There was however an art exhibition on around the aquarium that excited our environmental sensibilities. The See Art to Save the Sea exhibition featured marine life made from items that have been salvaged from the sea. I’m often a cynic and I did wonder how the colors could be so clear and the pieces so pristine when they’d been flotsam with someone’s jetsam for so long, but I’m ready to believe the website that says that over 20 tons of trash have been collected from Oregon beaches and made into 70 works of art. Brilliant premise – force people to see an immediate connection between sea creatures and trash (sorry, rubbish). Love it: create art that evokes ocean creatures using the medium of the very rubbish that is making the marine environment uninhabitable for such creatures. Inspired concept and it’s cleaning beaches. Anyway, we walked the full aquarium looking for the art, (wishing it had been better curated so that the purple fish above wasn’t hidden behind a bar selling wine in plastic cups) and otherwise trying to avoid children and the entrapped animal life.
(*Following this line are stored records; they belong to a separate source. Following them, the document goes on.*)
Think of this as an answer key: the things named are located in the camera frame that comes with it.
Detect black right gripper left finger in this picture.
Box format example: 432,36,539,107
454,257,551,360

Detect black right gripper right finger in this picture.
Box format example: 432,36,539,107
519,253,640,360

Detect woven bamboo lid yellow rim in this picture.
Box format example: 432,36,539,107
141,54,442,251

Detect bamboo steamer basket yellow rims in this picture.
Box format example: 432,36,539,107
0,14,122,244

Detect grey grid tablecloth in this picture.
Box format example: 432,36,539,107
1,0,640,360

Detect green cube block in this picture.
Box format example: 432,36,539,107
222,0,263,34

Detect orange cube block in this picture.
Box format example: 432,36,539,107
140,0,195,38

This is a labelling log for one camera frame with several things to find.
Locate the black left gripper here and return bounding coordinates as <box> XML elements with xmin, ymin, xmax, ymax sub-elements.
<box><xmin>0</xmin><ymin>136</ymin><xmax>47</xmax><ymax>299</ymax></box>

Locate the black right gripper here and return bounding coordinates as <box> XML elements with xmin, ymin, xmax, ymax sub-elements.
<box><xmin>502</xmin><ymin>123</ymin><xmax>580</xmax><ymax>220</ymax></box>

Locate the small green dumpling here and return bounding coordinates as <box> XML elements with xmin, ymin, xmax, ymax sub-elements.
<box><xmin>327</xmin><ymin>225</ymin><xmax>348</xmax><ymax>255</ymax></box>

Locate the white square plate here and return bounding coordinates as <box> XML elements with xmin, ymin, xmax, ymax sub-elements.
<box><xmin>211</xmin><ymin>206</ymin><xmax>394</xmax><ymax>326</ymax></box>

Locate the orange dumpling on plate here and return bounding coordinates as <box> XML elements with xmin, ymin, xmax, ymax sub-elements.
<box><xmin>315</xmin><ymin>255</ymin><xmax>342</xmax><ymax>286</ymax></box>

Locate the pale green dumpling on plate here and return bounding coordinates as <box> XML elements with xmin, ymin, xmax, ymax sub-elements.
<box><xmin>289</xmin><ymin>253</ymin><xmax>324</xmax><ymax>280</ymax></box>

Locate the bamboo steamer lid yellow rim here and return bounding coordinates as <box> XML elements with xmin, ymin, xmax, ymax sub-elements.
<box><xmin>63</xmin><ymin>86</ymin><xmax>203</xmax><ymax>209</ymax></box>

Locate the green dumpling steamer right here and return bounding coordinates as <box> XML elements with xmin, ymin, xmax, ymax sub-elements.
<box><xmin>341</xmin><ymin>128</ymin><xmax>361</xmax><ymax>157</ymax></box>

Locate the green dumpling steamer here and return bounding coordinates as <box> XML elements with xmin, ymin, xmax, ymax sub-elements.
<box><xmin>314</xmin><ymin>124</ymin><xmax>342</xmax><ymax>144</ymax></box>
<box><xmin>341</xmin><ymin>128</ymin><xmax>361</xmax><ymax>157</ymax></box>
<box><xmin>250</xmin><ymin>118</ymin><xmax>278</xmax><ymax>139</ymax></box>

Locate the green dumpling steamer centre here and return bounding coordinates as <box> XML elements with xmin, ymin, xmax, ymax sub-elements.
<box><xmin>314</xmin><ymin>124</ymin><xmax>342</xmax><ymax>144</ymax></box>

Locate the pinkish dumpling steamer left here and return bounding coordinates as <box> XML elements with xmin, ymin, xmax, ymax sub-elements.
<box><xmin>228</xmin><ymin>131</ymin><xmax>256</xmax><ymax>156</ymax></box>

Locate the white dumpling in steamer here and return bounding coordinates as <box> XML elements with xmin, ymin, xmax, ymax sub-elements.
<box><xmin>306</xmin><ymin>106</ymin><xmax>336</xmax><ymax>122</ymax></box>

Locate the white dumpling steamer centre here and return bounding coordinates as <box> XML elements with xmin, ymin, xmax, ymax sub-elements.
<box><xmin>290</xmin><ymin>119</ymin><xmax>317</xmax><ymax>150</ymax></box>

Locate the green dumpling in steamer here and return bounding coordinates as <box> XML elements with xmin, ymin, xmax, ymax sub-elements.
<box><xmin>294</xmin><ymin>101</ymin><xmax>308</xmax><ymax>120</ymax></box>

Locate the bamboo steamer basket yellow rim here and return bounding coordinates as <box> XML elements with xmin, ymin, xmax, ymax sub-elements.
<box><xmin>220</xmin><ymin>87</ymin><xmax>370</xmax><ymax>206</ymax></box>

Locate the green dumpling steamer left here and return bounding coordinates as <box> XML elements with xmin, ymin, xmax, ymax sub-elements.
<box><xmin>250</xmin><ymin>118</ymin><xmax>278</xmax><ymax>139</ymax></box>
The exhibits just stood there, signage understated. You could assume they had no voice and thoughtlessly disregard them as untidy decorations, but there they stood nonetheless, wordlessly declaring the reckless abuse of this planet by human thoughtlessness. They were the most important things in the building.
I love the idea of making jellyfish that stick and cling and scare and sting humans, out of the plastics that humans recklessly discard and which then strangle so much marine life.
Grumpy Nemo is very angry about plastic water bottles – be Grumpy Nemo and don’t buy plastic bottles.